▸ Exercise:
For each line in the data below that has the word "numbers", copy that line.
── Data to examine ──
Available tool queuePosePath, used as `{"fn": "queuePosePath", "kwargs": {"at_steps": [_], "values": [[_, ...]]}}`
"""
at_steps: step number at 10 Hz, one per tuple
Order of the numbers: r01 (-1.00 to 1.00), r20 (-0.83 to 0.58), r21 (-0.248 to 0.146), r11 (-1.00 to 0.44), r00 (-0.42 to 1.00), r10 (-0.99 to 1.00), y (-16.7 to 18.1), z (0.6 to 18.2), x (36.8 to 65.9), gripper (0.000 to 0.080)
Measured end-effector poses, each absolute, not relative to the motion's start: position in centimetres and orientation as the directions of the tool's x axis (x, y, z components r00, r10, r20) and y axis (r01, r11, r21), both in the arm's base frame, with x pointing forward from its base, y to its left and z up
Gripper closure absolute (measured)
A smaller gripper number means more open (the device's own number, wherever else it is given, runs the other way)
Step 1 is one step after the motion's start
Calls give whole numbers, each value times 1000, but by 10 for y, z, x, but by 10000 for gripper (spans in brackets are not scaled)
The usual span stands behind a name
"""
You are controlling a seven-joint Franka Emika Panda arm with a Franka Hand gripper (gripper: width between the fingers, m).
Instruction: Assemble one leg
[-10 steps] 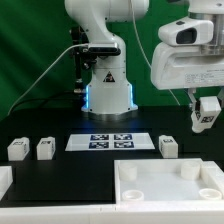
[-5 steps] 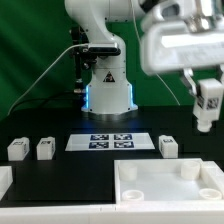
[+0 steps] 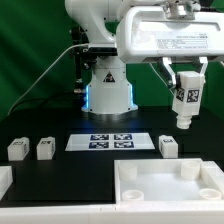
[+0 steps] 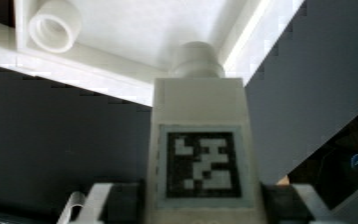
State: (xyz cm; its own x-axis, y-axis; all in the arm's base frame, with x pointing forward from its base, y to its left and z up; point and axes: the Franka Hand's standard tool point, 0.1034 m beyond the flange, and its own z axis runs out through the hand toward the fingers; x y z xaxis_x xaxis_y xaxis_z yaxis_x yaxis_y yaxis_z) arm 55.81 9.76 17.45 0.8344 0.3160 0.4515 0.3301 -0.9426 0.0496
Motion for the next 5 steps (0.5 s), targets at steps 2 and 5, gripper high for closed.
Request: {"fn": "queuePosePath", "kwargs": {"at_steps": [2,5], "values": [[316,450,24,-949,844,292,106,160,560,506],[300,540,8,-954,802,257,121,146,608,506]]}}
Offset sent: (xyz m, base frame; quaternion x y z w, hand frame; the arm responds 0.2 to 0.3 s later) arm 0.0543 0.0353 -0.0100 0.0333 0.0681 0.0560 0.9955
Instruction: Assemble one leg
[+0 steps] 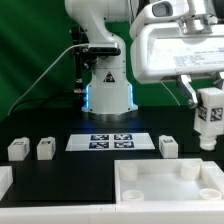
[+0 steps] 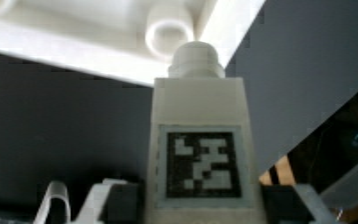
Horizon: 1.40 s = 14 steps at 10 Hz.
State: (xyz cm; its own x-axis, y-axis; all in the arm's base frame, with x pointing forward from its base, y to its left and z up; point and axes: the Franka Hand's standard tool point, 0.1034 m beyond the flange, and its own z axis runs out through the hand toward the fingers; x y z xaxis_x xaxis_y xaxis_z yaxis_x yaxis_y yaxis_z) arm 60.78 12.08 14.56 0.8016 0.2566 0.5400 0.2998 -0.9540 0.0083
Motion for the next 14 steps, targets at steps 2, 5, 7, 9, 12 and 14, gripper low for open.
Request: {"fn": "queuePosePath", "kwargs": {"at_steps": [2,5,7,9,12,14], "values": [[324,566,25,-946,775,280,135,144,614,506],[321,563,27,-947,778,280,131,142,614,506],[333,559,47,-942,773,301,120,134,614,506],[318,553,40,-947,783,286,113,126,626,506],[317,533,30,-948,797,284,113,107,621,506],[317,524,26,-948,804,283,113,99,619,506]]}}
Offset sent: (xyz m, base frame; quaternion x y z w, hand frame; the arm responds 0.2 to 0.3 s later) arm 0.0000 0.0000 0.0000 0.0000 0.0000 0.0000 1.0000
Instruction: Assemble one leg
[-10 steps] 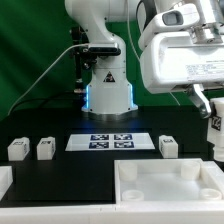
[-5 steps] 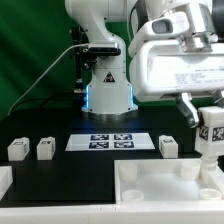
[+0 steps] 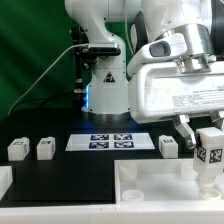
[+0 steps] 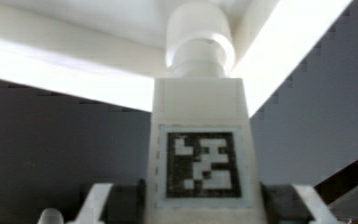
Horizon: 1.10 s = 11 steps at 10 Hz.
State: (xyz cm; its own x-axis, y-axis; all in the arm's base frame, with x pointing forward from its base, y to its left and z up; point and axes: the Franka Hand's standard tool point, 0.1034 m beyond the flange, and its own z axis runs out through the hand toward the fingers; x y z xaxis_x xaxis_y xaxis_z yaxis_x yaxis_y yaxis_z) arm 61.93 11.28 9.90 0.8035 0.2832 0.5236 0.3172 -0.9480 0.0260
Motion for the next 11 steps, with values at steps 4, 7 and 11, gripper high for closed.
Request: {"fn": "queuePosePath", "kwargs": {"at_steps": [4,7,11], "values": [[316,536,26,-948,797,281,115,92,623,506],[316,533,22,-948,799,279,117,82,623,506],[309,577,33,-951,770,270,118,81,622,506]]}}
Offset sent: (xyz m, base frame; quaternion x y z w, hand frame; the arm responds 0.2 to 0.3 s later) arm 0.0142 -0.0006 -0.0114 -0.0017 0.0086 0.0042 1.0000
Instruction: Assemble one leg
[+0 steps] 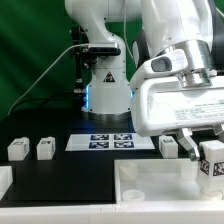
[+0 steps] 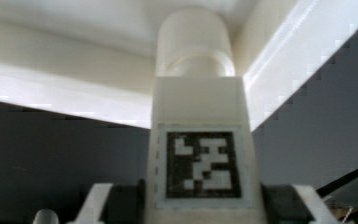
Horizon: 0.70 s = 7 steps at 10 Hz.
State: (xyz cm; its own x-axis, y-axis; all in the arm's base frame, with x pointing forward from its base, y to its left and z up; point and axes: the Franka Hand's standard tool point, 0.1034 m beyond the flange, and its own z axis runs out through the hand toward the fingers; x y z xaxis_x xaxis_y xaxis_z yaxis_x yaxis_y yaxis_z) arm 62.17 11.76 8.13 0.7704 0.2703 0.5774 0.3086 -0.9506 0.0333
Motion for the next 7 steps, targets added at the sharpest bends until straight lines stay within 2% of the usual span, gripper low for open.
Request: {"fn": "queuePosePath", "kwargs": {"at_steps": [4,7], "values": [[322,506,15,-947,814,285,118,83,622,506],[310,548,26,-950,791,273,114,82,624,506]]}}
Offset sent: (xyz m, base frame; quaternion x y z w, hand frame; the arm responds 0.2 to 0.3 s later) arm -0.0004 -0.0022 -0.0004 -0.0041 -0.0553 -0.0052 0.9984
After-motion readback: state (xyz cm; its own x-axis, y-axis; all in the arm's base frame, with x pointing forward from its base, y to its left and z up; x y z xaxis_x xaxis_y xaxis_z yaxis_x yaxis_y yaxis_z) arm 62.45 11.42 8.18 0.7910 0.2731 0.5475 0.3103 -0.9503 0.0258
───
▸ Expected answer:
Order of the numbers: r01 (-1.00 to 1.00), r20 (-0.83 to 0.58), r21 (-0.248 to 0.146), r11 (-1.00 to 0.44), r00 (-0.42 to 1.00), r10 (-0.99 to 1.00), y (-16.7 to 18.1), z (0.6 to 18.2), x (36.8 to 65.9), gripper (0.000 to 0.080)
Calls give whole numbers, each value times 1000, but by 10 for y, z, x, but by 10000 for gripper (spans in brackets are not scaled)

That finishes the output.